PROBLEM DESCRIPTION. All that is needed is the lines from the one containing "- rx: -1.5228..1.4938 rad" through the end of the listing, printed exactly, with no pictures among them.
--- COLLECTED MATERIAL Enclosed Below ---
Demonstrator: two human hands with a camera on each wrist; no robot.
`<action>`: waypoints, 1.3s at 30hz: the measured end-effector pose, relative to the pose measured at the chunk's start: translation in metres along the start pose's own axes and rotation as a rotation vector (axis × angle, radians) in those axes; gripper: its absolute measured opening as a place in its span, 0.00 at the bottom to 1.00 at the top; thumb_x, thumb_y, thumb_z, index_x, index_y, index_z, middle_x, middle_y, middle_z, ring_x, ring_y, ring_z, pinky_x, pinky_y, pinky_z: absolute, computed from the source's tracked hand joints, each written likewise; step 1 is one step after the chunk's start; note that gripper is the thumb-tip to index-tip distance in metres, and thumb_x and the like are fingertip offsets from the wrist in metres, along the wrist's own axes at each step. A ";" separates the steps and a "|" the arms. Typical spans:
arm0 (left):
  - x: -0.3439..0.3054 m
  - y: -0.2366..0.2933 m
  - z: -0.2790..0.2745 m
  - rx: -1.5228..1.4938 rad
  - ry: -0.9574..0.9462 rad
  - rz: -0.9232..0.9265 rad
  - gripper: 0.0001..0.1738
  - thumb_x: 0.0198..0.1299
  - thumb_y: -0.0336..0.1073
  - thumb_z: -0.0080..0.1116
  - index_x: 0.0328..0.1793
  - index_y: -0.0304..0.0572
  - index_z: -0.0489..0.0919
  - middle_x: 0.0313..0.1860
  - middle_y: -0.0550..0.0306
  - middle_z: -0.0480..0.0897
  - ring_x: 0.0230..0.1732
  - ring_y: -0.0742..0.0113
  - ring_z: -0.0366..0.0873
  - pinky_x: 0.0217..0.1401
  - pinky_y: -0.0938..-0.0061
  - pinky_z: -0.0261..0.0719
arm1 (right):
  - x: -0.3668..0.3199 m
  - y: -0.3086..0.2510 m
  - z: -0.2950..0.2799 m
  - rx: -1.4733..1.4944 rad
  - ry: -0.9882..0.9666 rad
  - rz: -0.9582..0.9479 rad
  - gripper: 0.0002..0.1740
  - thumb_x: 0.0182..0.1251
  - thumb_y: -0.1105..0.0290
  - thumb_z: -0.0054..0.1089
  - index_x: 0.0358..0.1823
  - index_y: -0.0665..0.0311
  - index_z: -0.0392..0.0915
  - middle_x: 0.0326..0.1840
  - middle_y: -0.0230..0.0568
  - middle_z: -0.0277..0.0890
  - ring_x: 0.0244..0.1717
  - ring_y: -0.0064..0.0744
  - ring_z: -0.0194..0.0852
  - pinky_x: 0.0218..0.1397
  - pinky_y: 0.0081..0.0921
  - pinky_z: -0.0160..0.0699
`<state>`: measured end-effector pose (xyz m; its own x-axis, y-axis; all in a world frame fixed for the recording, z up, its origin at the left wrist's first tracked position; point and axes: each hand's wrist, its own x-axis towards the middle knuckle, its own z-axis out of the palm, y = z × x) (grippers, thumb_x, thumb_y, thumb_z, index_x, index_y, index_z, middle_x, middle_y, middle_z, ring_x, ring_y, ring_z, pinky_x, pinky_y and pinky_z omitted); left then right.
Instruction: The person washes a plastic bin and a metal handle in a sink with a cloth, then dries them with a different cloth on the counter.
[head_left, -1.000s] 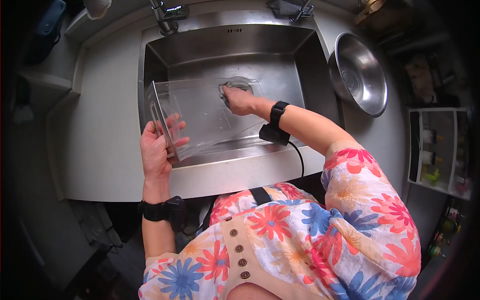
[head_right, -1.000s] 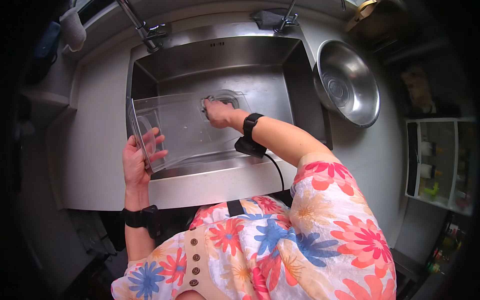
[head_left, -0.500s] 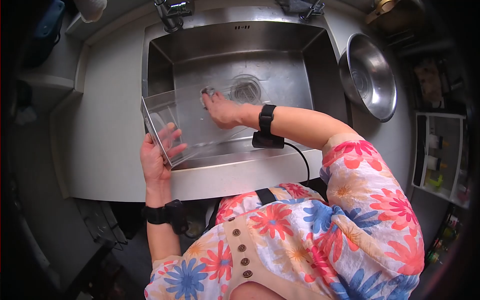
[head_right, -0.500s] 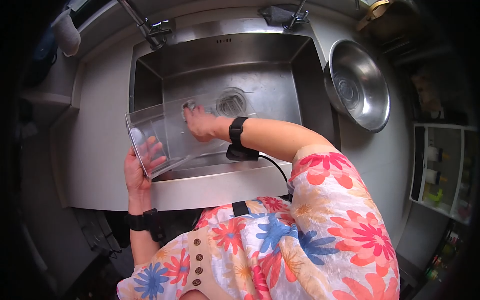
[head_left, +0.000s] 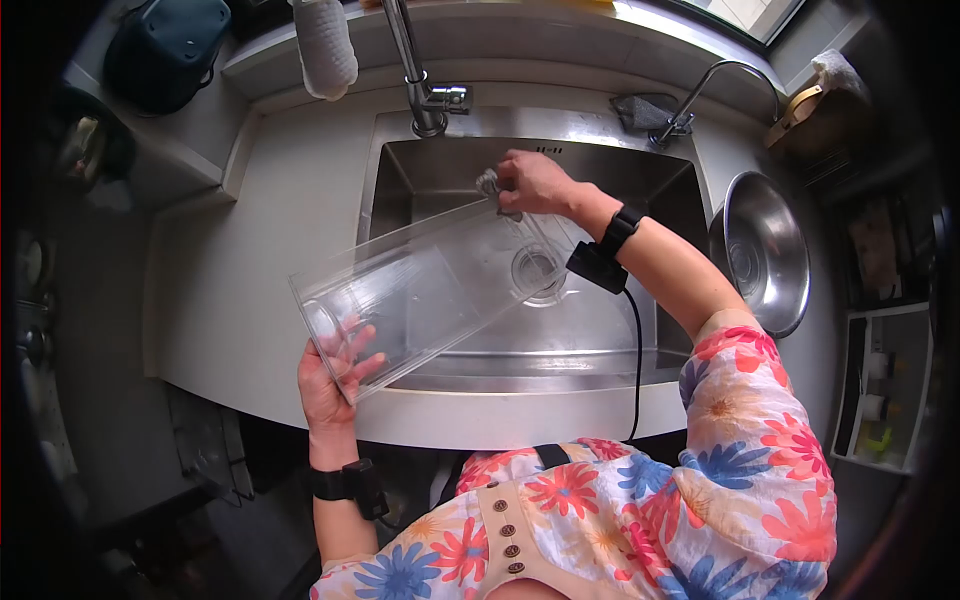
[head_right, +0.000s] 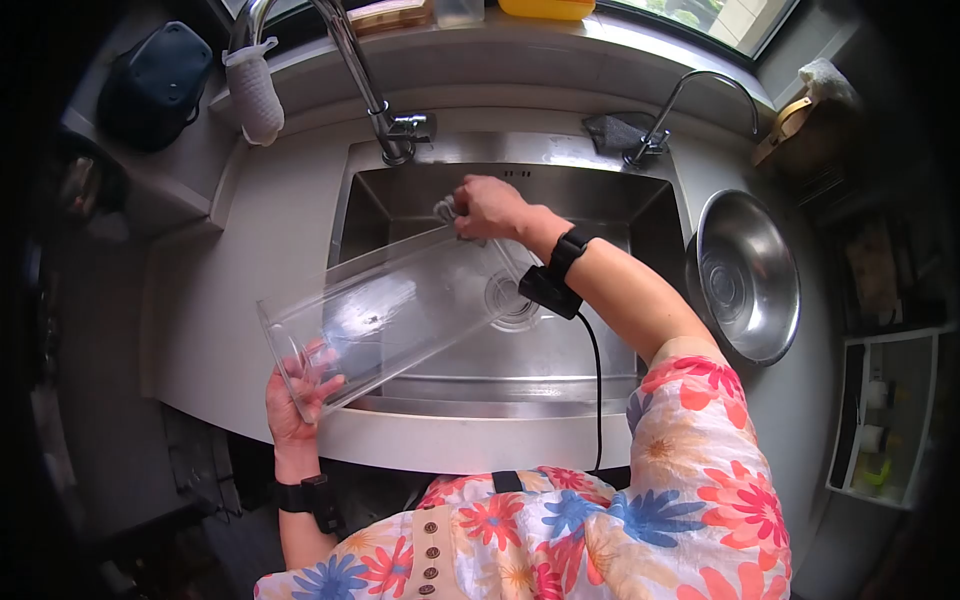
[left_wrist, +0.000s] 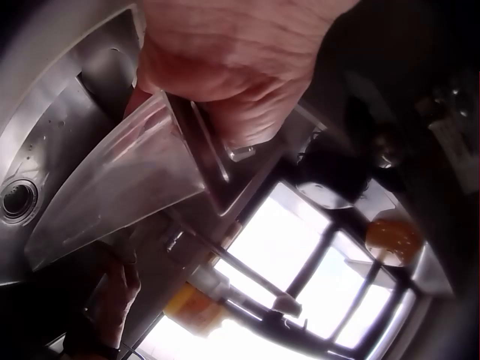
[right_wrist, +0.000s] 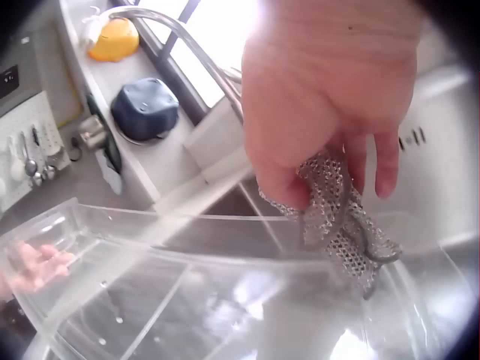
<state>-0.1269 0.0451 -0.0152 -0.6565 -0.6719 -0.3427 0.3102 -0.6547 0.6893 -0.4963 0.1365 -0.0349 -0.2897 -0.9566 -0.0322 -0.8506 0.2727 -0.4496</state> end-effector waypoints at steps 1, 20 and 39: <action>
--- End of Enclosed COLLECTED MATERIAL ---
RESULT OF THIS EXERCISE.
  - rx: -1.5228..1.4938 rad
  - ry: -0.9574..0.9462 rad
  - rz: -0.9232..0.9265 rad
  - gripper: 0.0001..0.1738
  - thumb_x: 0.0198..0.1299
  - thumb_y: -0.0336..0.1073
  - thumb_z: -0.0080..0.1116
  - index_x: 0.0328..0.1793
  - index_y: -0.0304..0.0572
  - index_z: -0.0489..0.0919
  - middle_x: 0.0313..0.1860
  - middle_y: -0.0550..0.0306
  - middle_z: -0.0480..0.0897
  - ring_x: 0.0230..0.1732
  - ring_y: -0.0742..0.0113
  - ring_z: -0.0366..0.0873
  - pinky_x: 0.0217..0.1401
  - pinky_y: -0.0938..-0.0061
  - pinky_z: -0.0261..0.0719
arm1 (right):
  - x: -0.3668..0.3199 m
  - y: -0.3086..0.2510 m
  - z: -0.2950..0.2799 m
  - rx: -1.4733..1.4944 rad
  - ry: -0.9882..0.9666 rad
  - rz: -0.9582..0.9479 rad
  - gripper: 0.0002..0.1740
  - thumb_x: 0.0182..0.1251
  - thumb_y: -0.1105..0.0290
  - thumb_z: -0.0054..0.1089
  - index_x: 0.0358..0.1823
  - index_y: -0.0665..0.0311
  - index_z: -0.0392..0.0915
  - middle_x: 0.0326..0.1840
  - middle_y: -0.0230..0.0568
  - middle_z: -0.0277..0.0890
  - ring_x: 0.0244..0.1717
  - ring_y: -0.0064..0.0744
  - ring_z: -0.0194..0.0852
  - pinky_x: 0.0218..0.1397
  - pinky_y: 0.0081..0.0921
  - pinky_z: -0.0160..0.0699
`<state>`: measured end-effector pose (xyz m; its own x-axis, y-axis; all in a world frame fixed for the recording, z up, its origin at the left wrist's first tracked position; point and axes: each hand's wrist, its own x-axis towards the middle knuckle, its own z-axis out of the palm, y = z × x) (grippers, thumb_x, thumb_y, thumb_z, index_x, index_y, index_z, middle_x, middle_y, middle_z, ring_x, ring_y, ring_z, pinky_x, pinky_y and pinky_z omitted); left then right.
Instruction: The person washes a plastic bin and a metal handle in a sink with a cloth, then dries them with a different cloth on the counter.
[head_left, -1.000s] 
[head_right, -1.000s] 
[head_left, -0.500s] 
[head_right, -0.500s] 
[head_left, +0.000s] 
[head_right, +0.000s] 
[left_wrist, +0.000s] 
[right_wrist, +0.000s] 
<state>-0.1269 0.0451 -0.0152 -0.6565 -0.6719 -0.3427 0.3102 -0.6547 0.6893 -0.4963 0.1365 -0.0349 -0.2897 -0.9566 -0.0322 -0.8506 0.2727 -0.4496</state> end-effector waypoints at steps 1, 20 and 39: <action>

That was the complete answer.